The story engages in disease-mongering in its conclusion:  "What's most important is to screen. One in eight women nowadays is going to get a breast cancer in her life, so as long as you get in for screening, I'm happy." The 1 in 8 statistic requires explanation.  It is a lifetime incidence estimate. Many women misinterpret this to think that they have 1 in 8 chance right now at this time in their life.  It is one of the misused and most misunderstood statistics in health care.  The National Cancer Institute estimates that a typical 40-year old woman has less than a 2% (1 in 50) chance of developing breast cancer before 50, and less than a 4% (1 in 25) chance of developing it before age 60.

But the story also states, "But generally, we start home breast exam at age 20. I suggest every month, at the same time of the month, examine your breasts at home and get into your doctor for a breast exam at least every three years, earlier if you can."  This is not an evidence-based recommendation and involves a physician-reporter giving personal advice and perhaps forgetting that she is now a reporter.  

The story notes that self breast exams "should begin at 20".  There is little evidence that breast self-examination (BSE) lowers deaths from breast cancer, and SBEs are not recommended by themselves for detecting breast cancer, especially in higher-risk women. Based on current evidence, USPSTF does not recommend for or against BSE (USPSTF 2002).  

Experts disagree that mammography screening "should begin at 40", especially for women at low to average risk. http://www.annals.org/cgi/reprint/146/7/I-20.pdf

The story discusses the cons of additional MRI screening, but does not mention that these same downsides (namely, increased risk of false positives, unnessessary treatment and anxiety) are the same for younger, lower to average risk women who have mammography alone.  

 

The story does mention some of the downsides of screening average-risk women with MRI in addition to mammography. The story, via discussion of actress Christina Applegate's familial history of breast cancer,  provides a general picture of who might be at higher-risk and a candidate for more sensitive screening.
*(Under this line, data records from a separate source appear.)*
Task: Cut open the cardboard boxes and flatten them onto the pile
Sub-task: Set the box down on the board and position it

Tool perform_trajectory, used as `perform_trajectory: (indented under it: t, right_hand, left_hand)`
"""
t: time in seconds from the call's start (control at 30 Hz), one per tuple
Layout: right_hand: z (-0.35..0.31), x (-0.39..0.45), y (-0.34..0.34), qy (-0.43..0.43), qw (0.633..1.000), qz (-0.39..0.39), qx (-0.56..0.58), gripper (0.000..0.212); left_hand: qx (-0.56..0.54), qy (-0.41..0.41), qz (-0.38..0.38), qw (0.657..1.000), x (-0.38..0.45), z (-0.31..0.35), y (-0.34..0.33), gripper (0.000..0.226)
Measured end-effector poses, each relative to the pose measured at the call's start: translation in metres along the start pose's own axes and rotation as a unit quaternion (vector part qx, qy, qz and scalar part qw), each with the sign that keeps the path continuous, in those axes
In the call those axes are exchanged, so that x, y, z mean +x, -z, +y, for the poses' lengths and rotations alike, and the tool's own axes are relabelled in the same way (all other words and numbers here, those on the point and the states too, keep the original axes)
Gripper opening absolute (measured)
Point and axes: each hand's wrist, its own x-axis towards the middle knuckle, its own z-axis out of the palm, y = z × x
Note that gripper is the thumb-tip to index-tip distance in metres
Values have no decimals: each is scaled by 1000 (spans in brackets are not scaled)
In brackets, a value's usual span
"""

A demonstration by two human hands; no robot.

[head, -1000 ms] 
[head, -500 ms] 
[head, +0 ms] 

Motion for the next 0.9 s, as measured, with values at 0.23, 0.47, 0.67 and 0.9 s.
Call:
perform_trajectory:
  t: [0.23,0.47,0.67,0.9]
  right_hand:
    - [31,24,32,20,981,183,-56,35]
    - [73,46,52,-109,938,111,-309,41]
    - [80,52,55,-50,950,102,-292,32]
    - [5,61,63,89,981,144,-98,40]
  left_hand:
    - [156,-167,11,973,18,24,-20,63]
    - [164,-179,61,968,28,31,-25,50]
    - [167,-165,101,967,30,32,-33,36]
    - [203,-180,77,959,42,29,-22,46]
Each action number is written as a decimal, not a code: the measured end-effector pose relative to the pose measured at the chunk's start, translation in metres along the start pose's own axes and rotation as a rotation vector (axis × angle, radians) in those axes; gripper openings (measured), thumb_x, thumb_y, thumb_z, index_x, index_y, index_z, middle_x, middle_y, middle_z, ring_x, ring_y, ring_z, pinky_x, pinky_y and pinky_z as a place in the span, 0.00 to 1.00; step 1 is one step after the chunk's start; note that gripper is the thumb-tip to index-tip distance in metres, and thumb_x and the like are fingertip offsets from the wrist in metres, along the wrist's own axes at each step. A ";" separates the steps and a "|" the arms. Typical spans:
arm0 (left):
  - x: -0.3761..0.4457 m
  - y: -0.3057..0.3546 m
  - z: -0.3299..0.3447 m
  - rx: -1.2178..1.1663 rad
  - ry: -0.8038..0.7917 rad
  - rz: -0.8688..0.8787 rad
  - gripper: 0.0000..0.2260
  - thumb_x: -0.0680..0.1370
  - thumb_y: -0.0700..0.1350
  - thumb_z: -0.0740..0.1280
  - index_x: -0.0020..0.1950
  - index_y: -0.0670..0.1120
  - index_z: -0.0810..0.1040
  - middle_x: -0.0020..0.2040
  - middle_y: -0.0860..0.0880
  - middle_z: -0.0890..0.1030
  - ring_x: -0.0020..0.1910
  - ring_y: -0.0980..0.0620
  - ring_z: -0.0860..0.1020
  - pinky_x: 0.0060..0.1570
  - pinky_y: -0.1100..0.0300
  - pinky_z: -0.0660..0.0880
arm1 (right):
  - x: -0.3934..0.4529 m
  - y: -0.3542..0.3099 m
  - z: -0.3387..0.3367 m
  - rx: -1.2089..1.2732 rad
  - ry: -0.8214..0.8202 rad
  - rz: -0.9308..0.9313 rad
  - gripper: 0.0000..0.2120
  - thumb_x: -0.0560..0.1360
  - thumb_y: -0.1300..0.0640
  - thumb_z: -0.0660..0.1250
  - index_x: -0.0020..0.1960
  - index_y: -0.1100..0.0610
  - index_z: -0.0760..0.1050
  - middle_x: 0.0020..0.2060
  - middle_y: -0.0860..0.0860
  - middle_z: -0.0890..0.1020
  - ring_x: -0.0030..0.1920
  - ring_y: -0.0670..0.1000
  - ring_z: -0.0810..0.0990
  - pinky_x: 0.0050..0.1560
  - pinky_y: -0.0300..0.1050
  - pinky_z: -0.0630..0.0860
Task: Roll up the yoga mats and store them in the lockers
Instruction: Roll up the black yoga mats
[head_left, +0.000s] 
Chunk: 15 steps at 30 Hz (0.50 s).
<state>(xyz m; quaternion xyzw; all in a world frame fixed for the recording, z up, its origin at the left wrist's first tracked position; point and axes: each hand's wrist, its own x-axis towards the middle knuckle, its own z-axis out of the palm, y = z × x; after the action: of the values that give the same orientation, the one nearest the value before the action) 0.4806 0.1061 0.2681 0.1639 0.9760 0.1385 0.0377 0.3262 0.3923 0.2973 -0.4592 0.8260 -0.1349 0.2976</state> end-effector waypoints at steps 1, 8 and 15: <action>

However, one relative would not necessarily place a women in a higher-risk category.



 

 

 

 

 

The story discusses the recent use of MRI in the context of listing other tools typically used for breast cancer detection.

The story does not quantify the benefit of additional MRI screening for women who are considered high-risk. It doesn't give viewers any sense of how much more MRIs may help. Overall, the story is thin on presenting any evidence. 

The story does not appear to be driven by any news release, but by an actress and breast cancer advocate's diagnosis of breast cancer via MRI and mammography.

Information in the story is conveyed via the network medical reporter.  Clinicians and/or radiologists who use MRI and mammograms in the clinical setting should have been interviewed.

The story mentions that Christina Applegate will receive treatment for breast cancer, but treatments are not discussed.  However, the story focuses on screening methods, namely MRI for higher-risk women.  Various screening methods are discussed.